The problem is…it’s SO difficult to achieve this when you’ve ‘invested’ and spent so much time with these people! I’ve found that the more time you spend with someone, the more comfortable you become in your relationship and the harder it is to say, “no…I do not want to spend any more time with you”.
Why else is it so difficult to simply ‘man up’ and declare independence away from these relationships? Well, given you’ve been spending most of your time with them, that probably also indicates that your relationships with other people (including those who are suitable friends/lovers) are either non-existent or undeveloped. In other words…the moment you decide to diverge from these relationships–will be the start of isolation from close relationships altogether. *Queue in temporary loneliness.* 🙁
Understandably, no one wants to be alone and by choosing this path, you’ll definitely be alone (at least temporarily). There is no instant gratification. There is a loss of intimacy and dependability (which were established through the relationships you ‘left’). There might even be outbursts of betrayal directed at you (by those you ‘left).
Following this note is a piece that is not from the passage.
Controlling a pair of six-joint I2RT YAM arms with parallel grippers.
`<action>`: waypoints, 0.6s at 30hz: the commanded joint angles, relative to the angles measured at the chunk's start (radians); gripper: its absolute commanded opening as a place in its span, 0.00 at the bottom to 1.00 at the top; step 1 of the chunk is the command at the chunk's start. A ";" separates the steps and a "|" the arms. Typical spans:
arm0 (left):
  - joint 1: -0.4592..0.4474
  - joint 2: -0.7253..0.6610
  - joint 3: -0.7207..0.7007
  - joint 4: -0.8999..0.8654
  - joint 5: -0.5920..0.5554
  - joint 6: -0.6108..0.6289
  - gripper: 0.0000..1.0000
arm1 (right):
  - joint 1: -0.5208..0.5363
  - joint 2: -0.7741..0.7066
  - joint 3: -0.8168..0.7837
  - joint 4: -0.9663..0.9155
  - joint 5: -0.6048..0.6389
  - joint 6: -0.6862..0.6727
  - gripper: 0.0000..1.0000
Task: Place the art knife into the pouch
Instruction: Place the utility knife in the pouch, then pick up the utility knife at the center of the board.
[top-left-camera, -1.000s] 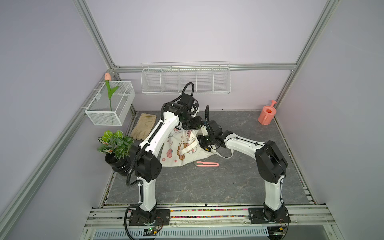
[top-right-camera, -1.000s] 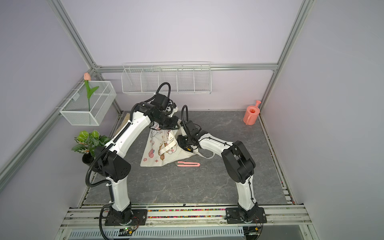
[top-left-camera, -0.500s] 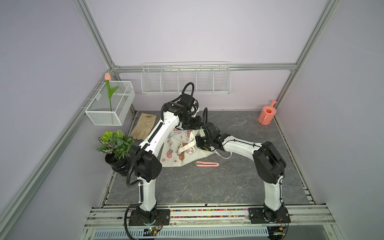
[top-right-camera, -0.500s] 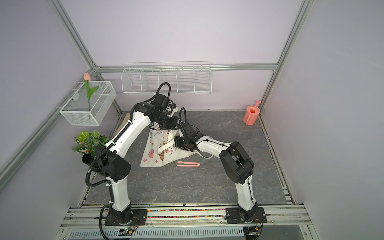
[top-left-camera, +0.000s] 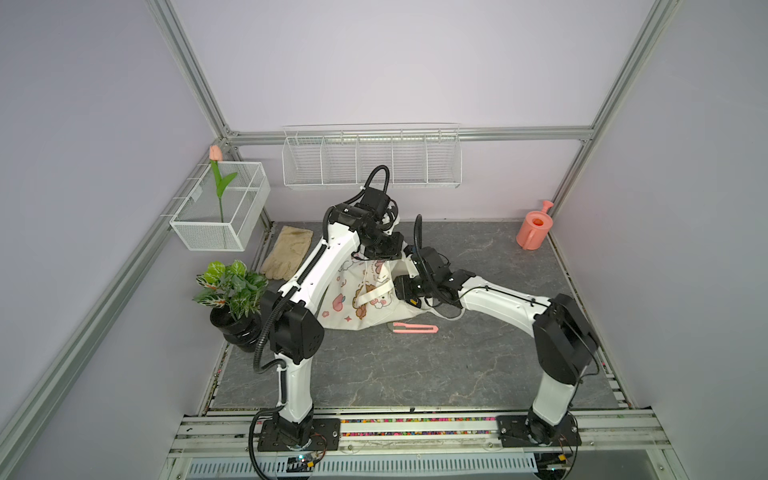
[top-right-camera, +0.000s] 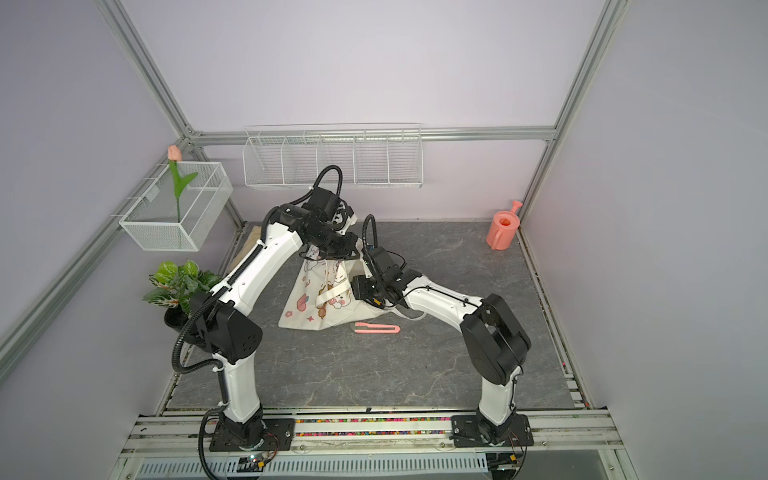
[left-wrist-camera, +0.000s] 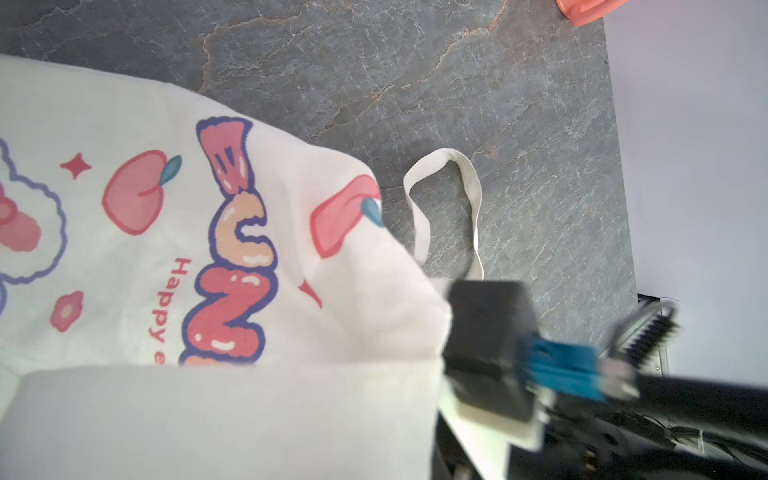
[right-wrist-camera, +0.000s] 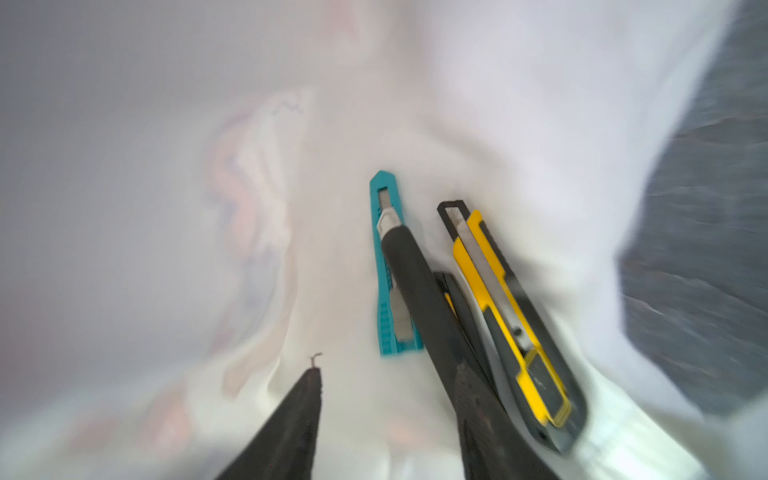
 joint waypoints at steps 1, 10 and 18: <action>-0.010 0.008 0.025 0.003 0.001 -0.008 0.00 | 0.008 -0.109 -0.051 -0.065 0.060 -0.060 0.61; -0.009 0.024 0.062 -0.002 0.005 -0.013 0.00 | 0.008 -0.266 -0.185 -0.126 0.127 -0.078 0.69; -0.009 0.019 0.069 -0.004 -0.005 -0.012 0.00 | 0.014 -0.295 -0.246 -0.231 0.156 -0.087 0.69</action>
I guess in times like this, it’s more important to focus on the reasons why you left in the first place…and to maintain the hope that you will re-establish close relationships–but this time, with people that are truly fulfilling in your life.
Shamefully, I wasn’t able to ‘cut off’ relationships that I acknowledged to be harmful to my personal growth. This is why I’m truly thankful to have physical distance! I had no idea how empowering distance can actually be. I’ve finally mustered the ability to say, “No. You are not good for me”, and I owe it being oceans apart.
But more importantly–how Liberating.